* Brief *
Copy each line of the following data that contains "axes".

* Data provided *
>>>>>

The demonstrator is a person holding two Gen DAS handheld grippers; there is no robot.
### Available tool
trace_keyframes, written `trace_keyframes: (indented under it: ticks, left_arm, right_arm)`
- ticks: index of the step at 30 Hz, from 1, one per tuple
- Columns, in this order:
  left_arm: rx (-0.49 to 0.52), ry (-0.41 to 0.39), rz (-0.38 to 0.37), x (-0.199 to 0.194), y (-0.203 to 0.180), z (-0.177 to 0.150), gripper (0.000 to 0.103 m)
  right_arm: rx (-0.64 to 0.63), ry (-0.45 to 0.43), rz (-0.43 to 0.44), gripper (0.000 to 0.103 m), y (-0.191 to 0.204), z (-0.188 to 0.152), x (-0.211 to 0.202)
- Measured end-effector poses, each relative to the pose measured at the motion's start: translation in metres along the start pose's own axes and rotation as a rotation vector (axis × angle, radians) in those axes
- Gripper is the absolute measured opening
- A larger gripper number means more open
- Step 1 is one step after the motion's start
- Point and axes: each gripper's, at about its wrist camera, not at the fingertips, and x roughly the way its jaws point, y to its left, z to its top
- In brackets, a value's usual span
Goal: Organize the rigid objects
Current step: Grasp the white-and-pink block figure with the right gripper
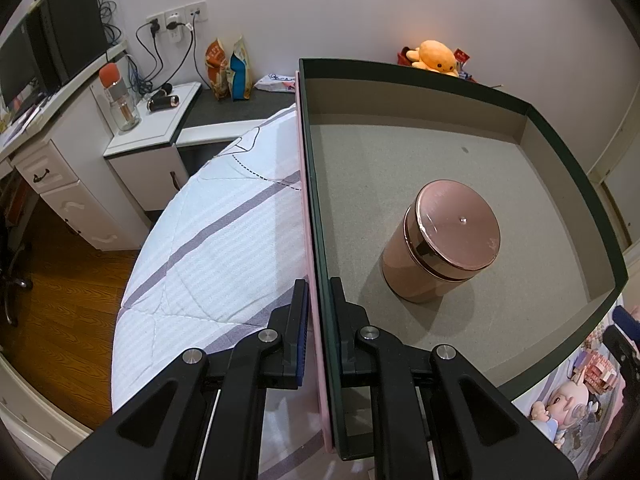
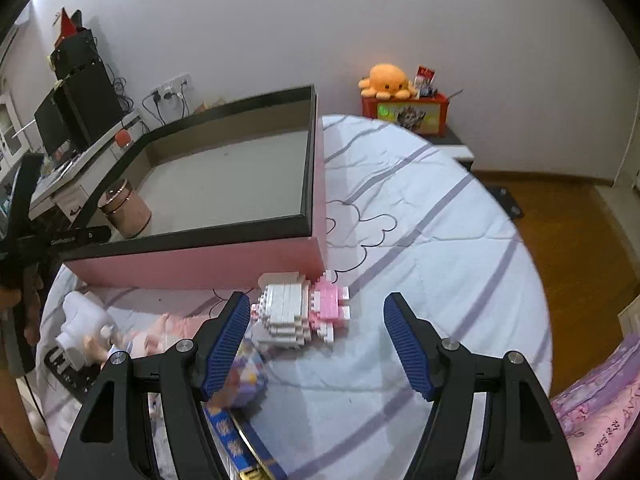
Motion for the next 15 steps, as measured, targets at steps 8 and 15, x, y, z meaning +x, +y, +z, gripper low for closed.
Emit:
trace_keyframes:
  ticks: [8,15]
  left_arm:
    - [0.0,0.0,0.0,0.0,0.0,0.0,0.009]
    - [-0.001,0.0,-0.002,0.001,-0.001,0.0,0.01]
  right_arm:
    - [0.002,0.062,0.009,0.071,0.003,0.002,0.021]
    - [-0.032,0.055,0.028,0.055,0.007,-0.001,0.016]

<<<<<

* Response to the task *
- Measured end-effector poses, each relative to the pose measured at the motion's start: translation in metres along the start pose's own axes and rotation as a rotation vector (axis × angle, radians) in those axes
- Point and axes: each gripper's, at about its wrist camera, not at the fingertips, and x roughly the way its jaws point, y to its left, z to its top

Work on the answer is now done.